Beati enfatiza que no Brasil, em menos de 1% das terras agricultáveis plantam-se 4,5 milhões de hectares de cana (duas vezes a área do Estado do Piauí), mas para manter a produção, os herbicidas acabam sendo usados em excesso. "Se pensarmos que 70% da água doce utilizada na agricultura serve para irrigação, imagine a quantidade de herbicida que escorre para os rios. E esta água é utilizada para abastecimento tanto das indústrias quanto de nossas residências", argumenta.
O desenvolvimento da primeira fase do projeto, o qual estava relacionado à degradação química da AME, a partir de uma solução padrão, mostrou que as moléculas da AME são muito estáveis e a adição de diferentes concentrações de H2O2 e mudanças de temperatura e pH não são efetivas para promover a degradação, dificultando a identificação de subprodutos de reação. Muitas vezes, os técnicos desconhecem uma classe na degradação que não sabe se aquilo não é trivial para poder identificar seus produtos. "Existem mais de 7 milhões de compostos orgânicos no mundo, mas identificados com a classe toxicológica, existem somente 1,5 mil.

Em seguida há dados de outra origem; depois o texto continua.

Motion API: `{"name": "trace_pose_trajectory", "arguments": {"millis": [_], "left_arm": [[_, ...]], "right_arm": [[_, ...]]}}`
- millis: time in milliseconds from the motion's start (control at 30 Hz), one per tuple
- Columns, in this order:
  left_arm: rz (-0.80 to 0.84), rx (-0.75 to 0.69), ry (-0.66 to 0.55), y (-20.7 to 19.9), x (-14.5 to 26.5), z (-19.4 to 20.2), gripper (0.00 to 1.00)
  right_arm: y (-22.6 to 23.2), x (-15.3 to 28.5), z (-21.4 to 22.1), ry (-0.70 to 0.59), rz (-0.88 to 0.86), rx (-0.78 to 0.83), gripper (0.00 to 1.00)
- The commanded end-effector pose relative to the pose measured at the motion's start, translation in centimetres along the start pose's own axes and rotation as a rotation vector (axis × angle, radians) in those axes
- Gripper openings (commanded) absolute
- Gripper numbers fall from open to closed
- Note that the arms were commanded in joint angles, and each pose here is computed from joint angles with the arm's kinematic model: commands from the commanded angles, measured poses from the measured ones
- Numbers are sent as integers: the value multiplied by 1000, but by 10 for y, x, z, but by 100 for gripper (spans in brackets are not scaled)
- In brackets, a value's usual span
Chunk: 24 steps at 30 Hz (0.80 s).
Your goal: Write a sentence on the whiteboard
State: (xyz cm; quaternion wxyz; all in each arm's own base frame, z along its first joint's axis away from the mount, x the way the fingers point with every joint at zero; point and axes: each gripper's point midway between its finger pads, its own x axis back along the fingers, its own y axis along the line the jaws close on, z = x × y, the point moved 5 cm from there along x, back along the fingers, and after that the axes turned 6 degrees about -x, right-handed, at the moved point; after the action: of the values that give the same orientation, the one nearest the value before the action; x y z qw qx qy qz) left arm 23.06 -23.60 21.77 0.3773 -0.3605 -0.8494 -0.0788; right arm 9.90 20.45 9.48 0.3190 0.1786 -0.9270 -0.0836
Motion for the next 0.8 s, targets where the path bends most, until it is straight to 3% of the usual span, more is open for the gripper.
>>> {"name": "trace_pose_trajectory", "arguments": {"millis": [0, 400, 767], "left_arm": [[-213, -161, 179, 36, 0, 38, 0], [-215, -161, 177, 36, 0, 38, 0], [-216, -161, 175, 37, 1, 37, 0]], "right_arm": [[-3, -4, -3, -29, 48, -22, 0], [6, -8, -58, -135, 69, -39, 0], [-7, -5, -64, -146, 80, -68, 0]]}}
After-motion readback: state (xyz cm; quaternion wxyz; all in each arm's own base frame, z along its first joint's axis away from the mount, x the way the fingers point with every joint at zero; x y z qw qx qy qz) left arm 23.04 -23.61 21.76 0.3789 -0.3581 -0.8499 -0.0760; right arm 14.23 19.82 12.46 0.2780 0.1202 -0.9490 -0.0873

Isso significa que temos inúmeras moléculas que podem estar presentes ali e não imaginamos o que seja", explica.
A proposta é dar continuidade aos estudos para verificar como ocorre a degradação natural no solo e investigar a possibilidade de encontrar alguns desses subprodutos identificados, segundo o autor da tese. "Um estudo para verificar as toxicidades destes intermediários também seria importante", acrescenta.
Meio ambiente
Se por um lado tantos compostos beneficiam a estabilidade dos negócios, por outro, podem causar prejuízos ambientais. A Região Metropolitana de Campinas é a quarta na produção de cana de açúcar no Brasil. Na RMC, mais de mil hectares são destinados ao cultivo de cana. A ametrina é utilizada tanto na pré-germinação quanto nos estágios 1 e 2 do ciclo da cultura da cana-de-açúcar, segundo o pesquisador. E foi apenas um dos inúmeros produtos que podem ser identificados na produção de cana. Daí a importância de se experimentar novos e mais eficientes processos de degradação, segundo o pesquisador.
Beati acredita que devido à grandeza dos números do setor sucroalcooleiro no Brasil, não se pode tratar a cana-de-açúcar apenas como mais um produto, mas sim como o principal tipo de biomassa energética, base para todo o agronegócio sucroalcooleiro, representado por 350 indústrias de açúcar e álcool e um milhão de empregos diretos e indiretos em todo o país. Mas para manter o status de um dos setores mais promissores do agronegócio brasileiro, é preciso usar muitos herbicidas, acaricidas, fungicidas, nematicidas, rodencidas e inseticidas. A quantidade excessiva desses produtos pode causar danos à saúde humana e de outros animais, pois, consumidos em excesso, eles podem afetar o sistema nervoso central, segundo o pesquisador.